Depois de tudo isto, finalizamos a noite num restaurante chamado "Carnivore" que é basicamente carne em todo o lado onde comi, entre outras carnes normais, crocodilo e testículos de touro... Os testículos sabem a moelas, e o crocodilo tem uma textura estranha e um sabor doce (caso queiram estejam curiosos).
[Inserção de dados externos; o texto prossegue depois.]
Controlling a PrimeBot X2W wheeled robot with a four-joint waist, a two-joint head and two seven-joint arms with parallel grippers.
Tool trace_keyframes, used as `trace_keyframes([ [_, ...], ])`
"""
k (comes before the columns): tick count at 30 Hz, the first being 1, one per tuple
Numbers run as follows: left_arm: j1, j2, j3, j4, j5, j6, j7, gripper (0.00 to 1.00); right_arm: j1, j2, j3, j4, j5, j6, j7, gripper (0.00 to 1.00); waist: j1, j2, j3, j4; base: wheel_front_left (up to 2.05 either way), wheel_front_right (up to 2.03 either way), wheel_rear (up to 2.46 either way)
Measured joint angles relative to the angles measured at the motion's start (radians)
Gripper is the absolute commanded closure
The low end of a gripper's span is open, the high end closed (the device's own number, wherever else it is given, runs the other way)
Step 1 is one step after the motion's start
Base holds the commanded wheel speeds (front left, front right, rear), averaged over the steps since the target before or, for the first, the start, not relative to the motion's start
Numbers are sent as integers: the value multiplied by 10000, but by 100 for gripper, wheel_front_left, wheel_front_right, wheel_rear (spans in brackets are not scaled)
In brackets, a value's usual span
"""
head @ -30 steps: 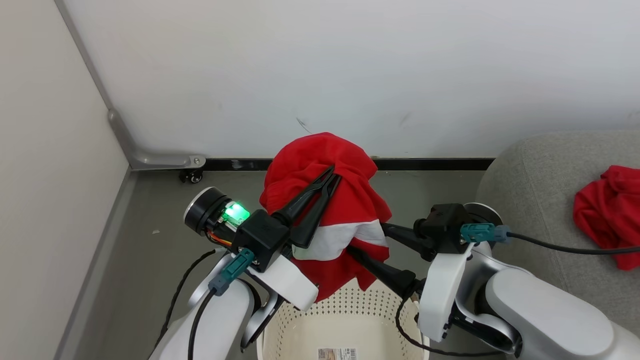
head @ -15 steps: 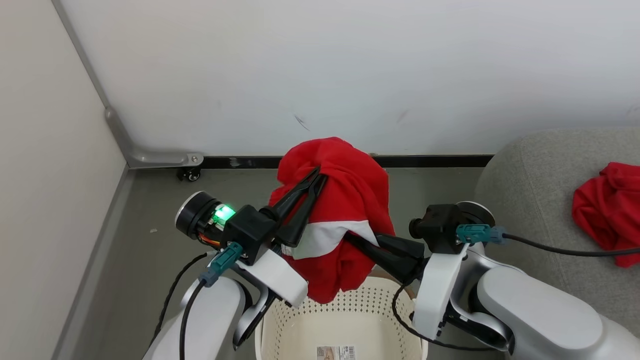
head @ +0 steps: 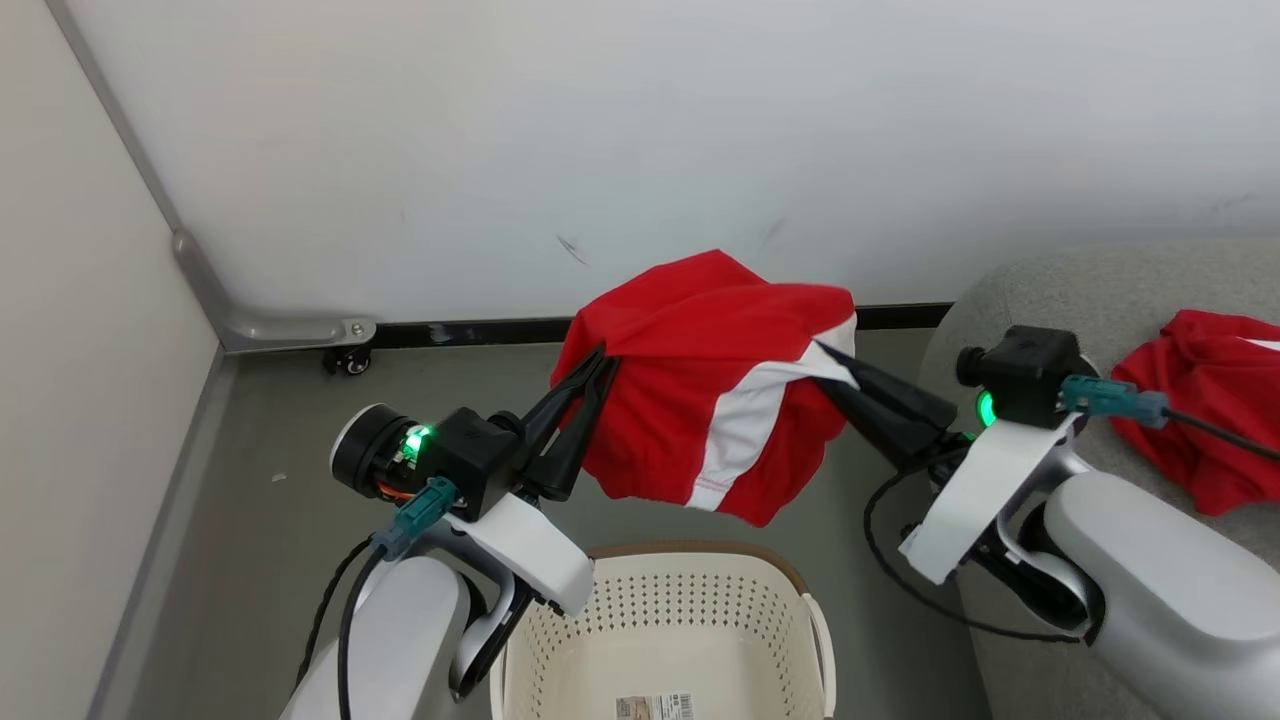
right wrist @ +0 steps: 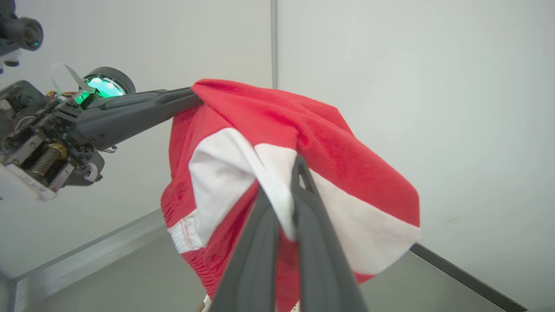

Basicamente foi isto, e agora vou dormir que amanhã acorda-se super cedo para ir trabalhar.
Hakuna Matata everyone!


Day 0

Depois de dormir cerca de 3 horas, levanto-me as 3;30 da manhã para ir para o Aeroporto. A primeira viagem foi para Paris.
Sabem aquela sensação de cansaço tão forte que nem conseguem dormir? Era exatamente como me sentia. Decidi olhar a minha volta e estava tudo completamente desmaiado a dormir e eu ia simplesmente a fazer aquelas sessões de pensamento estúpidos: e se o avião cair agora? Qual era o melhor sítio para me proteger? Qual a probabilidade de sobreviver? Se sobrevivesse ia receber grande indemnização! Porquê que em vez dos coletes salva-vidas não colocam paraquedas? Nunca ouvi nenhuma história de pessoas que sobreviveram graças ao cinto de segurança, máscara de oxigênio e colete mas pronto... As nuvens estão mesmo giras! Se fossem multicolores ainda seriam mais giras... (Acho que já perceberam a ideia!).
Claro que eu não era eu se não me perdesse, então lá andei eu, por corredores desconhecidos no aeroporto de Paris, até que um rapaz que lá trabalhava achou que eu era uma miúda de 16 anos que tinha perdido os pais e me veio ajudar. Atravessei meio mundo para conseguir chegar ao terminal certo (juro que até um maratonista ficava cansado com aquilo) mas finalmente consegui chegar ao lugar certo.
A viagem para Nairobi foi super cansativa. Não dormi absolutamente nada. Conheci uma senhora muito simpática que não fazia a mínima ideia de onde era Portugal, cada vez percebo mais quão pequeno é o nosso cantinho e quão despercebido passa. O voo foi tranquilo tirando algumas turbulências, principalmente à chegada e que punha a Senhora do meu lado esquerdo a rezar e o rapaz do meu lado direito a bater mal simplesmente.
O processo do Visto foi tranquilo, na verdade eles não quiseram saber... Pelos vistos aqui ser confiante é meio caminho andado para ser respeitado, mesmo quando se está errado, deve-se estar confiantemente errado.
Ao chegar fora do aeroporto, em cinco minutos um gajo já me tinha dado o número e sacado o meu, literalmente sacado sendo que pegou no meu telemóvel e simplesmente ligou para o dele enquanto eu estava com a minha cara de "what the fuck is happening?".
Passado 20 minutos o pessoal da AIESEC chegou, todos super simpáticos, super disponíveis, super tudo! Acho que o nervosismo passou todo quando eles começaram a gozar com a minha historinha do número que tinha acabado de aconteceu. Em 5 minutos estavam já a falar de festa, o meu tipo de pessoas basicamente.
A casa é tranquila, o quarto um bocado pequeno mas vive-se bem! Toda a gente me chama "margarita" o que também é tranquilo claro. Não me consigo lembrar do nome de ninguém por isso vai ser uma luta, até porque não são propriamente nomes portugueses. Mas até agora tranquilo. Sempre tranquilo.